§ **Task objective**: In the following listing, find the lines containing "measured" and report them.

§ **Available data**:
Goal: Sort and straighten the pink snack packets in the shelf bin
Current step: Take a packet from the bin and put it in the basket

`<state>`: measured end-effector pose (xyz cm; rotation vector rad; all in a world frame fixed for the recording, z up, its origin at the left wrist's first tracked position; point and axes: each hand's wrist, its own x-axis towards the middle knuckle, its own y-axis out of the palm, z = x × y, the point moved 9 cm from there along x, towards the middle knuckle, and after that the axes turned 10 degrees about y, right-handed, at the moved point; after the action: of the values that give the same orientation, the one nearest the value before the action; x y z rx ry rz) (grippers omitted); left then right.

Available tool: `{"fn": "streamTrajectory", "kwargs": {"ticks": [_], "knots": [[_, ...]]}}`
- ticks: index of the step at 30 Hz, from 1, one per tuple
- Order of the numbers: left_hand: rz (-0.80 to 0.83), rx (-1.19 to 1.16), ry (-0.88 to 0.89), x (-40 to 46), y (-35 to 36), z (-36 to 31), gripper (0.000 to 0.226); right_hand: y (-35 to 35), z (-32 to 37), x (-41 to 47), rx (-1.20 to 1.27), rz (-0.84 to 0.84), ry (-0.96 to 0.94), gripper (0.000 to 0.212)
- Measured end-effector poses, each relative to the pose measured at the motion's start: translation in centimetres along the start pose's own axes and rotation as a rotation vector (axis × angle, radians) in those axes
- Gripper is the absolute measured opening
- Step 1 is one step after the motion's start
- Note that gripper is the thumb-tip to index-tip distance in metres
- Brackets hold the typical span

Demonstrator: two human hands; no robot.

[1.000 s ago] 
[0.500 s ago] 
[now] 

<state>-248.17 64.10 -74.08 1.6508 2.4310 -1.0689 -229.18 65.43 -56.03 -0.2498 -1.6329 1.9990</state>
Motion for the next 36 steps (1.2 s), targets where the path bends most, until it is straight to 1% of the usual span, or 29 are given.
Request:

§ **Reply**:
`<state>`: measured end-effector pose (xyz cm; rotation vector rad; all in a world frame fixed for the recording, z up, its origin at the left wrist's first tracked position; point and axes: each hand's wrist, its own x-axis towards the middle knuckle, its own y-axis out of the palm, z = x × y, the point moved 9 cm from there along x, towards the middle knuckle, and after that the axes turned 10 degrees about y, right-handed, at the moved point; after the action: of the values that give the same orientation, the one nearest the value before the action; x y z rx ry rz) (grippers omitted); left then right.
- Measured end-effector poses, each relative to the pose measured at the motion's start: translation in centimetres along the start pose's own axes and rotation as a rotation vector (axis × angle, radians) in those axes
- Gripper is the absolute measured opening

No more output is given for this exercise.